Equipment and mechanics on aircraft are expensive assets. Monitoring enables airlines to keep track of their condition. “Every minute it’s out of service is lost revenue to the airline,” Bruner says. “So keeping it healthy, being able to fix things very fast so that it never misses an operation, is really important.”
Breaking the Cycle
As critical as the operation of actual flights is to airlines, the real driver behind ZeroTouch is the cycle of loading movies onto airplanes. “This is a machine that runs all the time; just knowing what planes have been loaded with the new content, which ones haven’t, [is an] unbelievable logistic nightmare,” Bruner says. “We were doing it manually and we knew how frustrating and difficult this was.”

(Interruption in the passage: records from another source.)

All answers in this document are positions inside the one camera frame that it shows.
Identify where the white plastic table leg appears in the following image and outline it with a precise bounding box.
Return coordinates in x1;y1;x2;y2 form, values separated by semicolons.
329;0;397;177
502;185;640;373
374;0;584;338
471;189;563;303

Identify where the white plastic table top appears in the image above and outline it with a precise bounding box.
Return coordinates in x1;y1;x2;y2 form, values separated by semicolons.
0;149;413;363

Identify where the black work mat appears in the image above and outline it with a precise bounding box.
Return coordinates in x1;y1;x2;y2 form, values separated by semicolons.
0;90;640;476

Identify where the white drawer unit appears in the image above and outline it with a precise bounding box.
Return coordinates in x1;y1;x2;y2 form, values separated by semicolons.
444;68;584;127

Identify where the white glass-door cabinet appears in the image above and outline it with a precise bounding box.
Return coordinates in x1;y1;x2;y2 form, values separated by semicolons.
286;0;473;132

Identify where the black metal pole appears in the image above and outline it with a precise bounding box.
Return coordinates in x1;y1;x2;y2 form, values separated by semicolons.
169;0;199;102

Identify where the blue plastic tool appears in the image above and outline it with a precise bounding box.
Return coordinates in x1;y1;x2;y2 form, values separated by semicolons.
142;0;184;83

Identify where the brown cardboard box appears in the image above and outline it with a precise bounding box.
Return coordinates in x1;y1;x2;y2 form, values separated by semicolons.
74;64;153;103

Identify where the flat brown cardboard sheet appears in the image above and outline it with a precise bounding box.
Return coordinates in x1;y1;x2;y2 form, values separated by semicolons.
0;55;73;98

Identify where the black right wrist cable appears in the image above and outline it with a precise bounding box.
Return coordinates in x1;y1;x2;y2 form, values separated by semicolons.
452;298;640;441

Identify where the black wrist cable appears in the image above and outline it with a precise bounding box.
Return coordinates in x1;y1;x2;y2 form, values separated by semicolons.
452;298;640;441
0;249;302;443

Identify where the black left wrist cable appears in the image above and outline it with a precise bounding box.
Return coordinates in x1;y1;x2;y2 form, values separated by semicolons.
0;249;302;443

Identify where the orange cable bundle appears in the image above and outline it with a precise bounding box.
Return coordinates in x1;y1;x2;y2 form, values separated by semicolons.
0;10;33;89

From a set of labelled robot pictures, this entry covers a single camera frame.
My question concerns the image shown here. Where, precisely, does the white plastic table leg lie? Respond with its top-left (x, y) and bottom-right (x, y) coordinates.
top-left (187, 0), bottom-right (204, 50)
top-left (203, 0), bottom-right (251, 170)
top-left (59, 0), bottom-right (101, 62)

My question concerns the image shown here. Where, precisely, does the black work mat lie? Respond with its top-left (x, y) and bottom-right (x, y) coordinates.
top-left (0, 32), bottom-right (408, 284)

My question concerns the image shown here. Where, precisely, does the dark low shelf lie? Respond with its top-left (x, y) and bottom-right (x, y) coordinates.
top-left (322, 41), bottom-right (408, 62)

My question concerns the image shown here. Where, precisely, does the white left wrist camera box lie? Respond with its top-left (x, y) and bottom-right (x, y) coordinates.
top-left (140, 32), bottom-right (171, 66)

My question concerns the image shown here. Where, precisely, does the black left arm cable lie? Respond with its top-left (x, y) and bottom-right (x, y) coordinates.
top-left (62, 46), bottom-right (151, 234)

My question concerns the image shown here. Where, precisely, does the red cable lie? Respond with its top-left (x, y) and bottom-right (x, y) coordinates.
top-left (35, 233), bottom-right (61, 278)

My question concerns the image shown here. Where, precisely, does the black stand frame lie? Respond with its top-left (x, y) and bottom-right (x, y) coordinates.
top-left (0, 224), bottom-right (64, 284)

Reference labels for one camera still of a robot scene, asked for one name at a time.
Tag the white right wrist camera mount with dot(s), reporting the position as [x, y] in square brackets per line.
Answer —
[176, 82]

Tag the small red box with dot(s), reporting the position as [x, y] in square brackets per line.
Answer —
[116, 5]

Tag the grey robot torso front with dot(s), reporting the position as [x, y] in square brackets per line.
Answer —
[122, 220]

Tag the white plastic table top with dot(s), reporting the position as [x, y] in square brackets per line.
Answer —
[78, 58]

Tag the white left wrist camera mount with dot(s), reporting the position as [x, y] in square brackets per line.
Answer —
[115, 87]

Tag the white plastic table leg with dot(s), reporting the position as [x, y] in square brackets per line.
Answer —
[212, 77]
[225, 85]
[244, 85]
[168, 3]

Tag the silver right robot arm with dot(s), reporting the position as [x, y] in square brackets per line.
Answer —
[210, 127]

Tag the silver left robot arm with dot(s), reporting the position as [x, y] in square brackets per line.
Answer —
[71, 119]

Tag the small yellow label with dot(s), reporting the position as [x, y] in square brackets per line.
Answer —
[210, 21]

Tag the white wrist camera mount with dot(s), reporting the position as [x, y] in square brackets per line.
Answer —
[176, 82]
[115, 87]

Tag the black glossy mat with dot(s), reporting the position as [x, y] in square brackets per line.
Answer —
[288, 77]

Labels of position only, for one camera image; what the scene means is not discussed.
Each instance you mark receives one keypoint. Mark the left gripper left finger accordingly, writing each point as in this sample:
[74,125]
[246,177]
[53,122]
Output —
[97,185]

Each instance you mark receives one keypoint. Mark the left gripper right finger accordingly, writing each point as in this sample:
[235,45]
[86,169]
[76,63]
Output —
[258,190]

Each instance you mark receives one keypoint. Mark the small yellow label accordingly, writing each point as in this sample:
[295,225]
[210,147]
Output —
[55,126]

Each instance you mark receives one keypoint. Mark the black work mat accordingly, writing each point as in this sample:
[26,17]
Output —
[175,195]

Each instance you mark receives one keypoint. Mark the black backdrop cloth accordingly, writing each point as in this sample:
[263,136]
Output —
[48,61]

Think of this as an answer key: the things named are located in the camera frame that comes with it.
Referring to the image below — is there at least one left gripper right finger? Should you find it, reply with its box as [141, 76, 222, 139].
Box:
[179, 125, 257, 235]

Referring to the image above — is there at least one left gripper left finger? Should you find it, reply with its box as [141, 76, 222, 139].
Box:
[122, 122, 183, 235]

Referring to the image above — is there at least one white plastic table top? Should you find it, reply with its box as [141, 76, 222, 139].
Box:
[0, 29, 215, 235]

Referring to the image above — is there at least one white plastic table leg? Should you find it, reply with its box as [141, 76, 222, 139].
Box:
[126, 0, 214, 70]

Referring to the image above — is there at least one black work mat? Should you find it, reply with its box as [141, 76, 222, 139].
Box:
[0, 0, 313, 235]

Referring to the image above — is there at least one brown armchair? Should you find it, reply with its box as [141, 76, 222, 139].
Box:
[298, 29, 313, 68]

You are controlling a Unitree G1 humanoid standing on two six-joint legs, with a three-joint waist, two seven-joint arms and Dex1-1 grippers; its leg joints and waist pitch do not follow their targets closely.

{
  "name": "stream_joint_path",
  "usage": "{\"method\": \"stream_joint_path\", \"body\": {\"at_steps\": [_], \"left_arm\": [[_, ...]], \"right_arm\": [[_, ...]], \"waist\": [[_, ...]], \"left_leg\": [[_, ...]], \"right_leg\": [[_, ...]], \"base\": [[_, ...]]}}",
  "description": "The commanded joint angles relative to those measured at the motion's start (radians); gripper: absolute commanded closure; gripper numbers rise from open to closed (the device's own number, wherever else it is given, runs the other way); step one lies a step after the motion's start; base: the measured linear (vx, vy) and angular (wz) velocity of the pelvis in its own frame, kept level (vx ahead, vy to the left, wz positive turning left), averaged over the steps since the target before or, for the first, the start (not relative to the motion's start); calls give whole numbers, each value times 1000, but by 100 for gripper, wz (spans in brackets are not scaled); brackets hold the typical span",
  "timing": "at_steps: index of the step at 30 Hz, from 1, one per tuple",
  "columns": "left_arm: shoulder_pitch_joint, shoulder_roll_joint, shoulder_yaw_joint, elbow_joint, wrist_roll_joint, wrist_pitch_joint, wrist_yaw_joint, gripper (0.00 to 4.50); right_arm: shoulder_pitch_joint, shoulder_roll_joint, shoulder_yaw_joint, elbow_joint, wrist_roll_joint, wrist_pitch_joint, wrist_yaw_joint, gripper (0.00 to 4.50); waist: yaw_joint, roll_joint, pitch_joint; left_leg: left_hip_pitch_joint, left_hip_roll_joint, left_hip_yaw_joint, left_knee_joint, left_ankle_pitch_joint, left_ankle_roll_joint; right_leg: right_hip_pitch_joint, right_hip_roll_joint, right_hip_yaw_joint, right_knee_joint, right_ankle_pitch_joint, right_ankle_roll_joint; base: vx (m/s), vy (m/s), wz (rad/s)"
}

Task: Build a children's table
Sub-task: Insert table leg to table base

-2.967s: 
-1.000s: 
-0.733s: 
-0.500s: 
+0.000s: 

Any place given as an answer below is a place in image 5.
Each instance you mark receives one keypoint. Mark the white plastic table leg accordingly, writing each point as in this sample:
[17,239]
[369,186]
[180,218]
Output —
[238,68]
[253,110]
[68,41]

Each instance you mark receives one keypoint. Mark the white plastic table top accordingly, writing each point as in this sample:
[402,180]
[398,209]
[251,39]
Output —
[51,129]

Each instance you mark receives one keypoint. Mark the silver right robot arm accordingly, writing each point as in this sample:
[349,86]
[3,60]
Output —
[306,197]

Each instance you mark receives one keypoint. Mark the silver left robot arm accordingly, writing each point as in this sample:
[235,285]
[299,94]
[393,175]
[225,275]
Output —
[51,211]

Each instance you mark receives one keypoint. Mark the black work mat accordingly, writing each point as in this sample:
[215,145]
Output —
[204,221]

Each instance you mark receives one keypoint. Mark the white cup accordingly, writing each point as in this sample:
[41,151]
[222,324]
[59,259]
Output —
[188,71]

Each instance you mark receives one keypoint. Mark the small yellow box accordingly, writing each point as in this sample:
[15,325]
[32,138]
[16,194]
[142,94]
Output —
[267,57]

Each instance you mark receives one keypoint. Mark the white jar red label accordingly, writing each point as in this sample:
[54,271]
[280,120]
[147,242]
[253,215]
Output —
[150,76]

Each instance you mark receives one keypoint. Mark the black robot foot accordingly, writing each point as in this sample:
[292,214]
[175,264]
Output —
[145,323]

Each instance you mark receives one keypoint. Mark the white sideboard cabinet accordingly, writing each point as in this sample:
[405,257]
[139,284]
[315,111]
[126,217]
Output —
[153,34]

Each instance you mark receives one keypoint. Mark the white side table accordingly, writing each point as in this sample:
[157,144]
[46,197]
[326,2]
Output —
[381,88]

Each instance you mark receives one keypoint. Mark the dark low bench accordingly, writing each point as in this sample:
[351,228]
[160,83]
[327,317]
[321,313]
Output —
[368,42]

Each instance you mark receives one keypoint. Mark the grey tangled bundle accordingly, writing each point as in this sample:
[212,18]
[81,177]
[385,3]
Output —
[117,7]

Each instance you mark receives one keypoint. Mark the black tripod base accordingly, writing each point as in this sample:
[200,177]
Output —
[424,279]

Every 30 days, Panasonic receives a batch of media files from different content service providers to perform quality control, checking for inaccuracies in the metadata or film edit and then packaging them onto a hard drive to be delivered onto airplanes by a ground technician. Multiply this across 300 airlines, some with fleets of more than 400 and various configurations of IFE systems and add the custom edits for different regions, licenses, subtitles and closed captioning – titles like Rogue One have up to 80 modifications. As demand for content expands, so does the problem.

“The volume of content has grown exponentially,” says Julie Lichty, director of Media and Creative Services, Panasonic Avionics, explaining that airlines use content to differentiate themselves. To satisfy passengers’ appetite for content, airlines are carrying larger IFE catalogs, but Kent says this is a gamble. “They’re purchasing titles that they’re hoping will get watched.” With ZeroTouch, airlines would be able to see which movies are performing well, whether a VIP passenger has a special movie request and essentially push and pull content on demand.
Movies might have been the impetus for the platform, but Bruner believes it’ll be the catalyst for something bigger. “This whole system is more than movies; it’s more than live news and things like that,” he says. “It’s going to change the entire way [airlines] operate, the way they fly aircraft.”
Power Shift
Airlines often load the same content across their entire fleet despite how different passenger preferences may be between different routes. Bruner says content could be more dynamic with ZeroTouch. “You know you’re going to have different demographics on a flight to a certain destination. Now you can actually differentiate that list of titles,” he says.
Kent and Bruner believe the technology could be a game changer for the industry. “It gives the power to the airline,” Kent says, “to go back to the content service providers, to go back to the studios and potentially reshape the way some of their contracts and negotiations and deals are done.” This could result in less custom edits, reducing some of the complexity of the process. “It won’t make the spend go down,” Bruner says, but “they’ll buy more titles, they’ll carry a larger inventory, which is really what passengers want.”
“You know you’re going to have different demographics on a flight to a certain destination. Now you can actually differentiate that list of titles.” €” David Bruner, Panasonic Avionics
ZeroTouch is currently in phase one of development, delivering payloads of 700 megabytes multiple times a day. More than ten airlines are currently using the platform for in-flight entertainment and connectivity content updates. Later this year, Panasonic will introduce a more robust infrastructure and management console, with full commercial availability to follow by the third quarter of this year.
“By changing the infrastructure that supports the business, where does this lead us? We look out on the horizon and we have a view of it, but we won’t know until people start taking advantage of it,” Bruner says. ZeroTouch will be the first step toward that.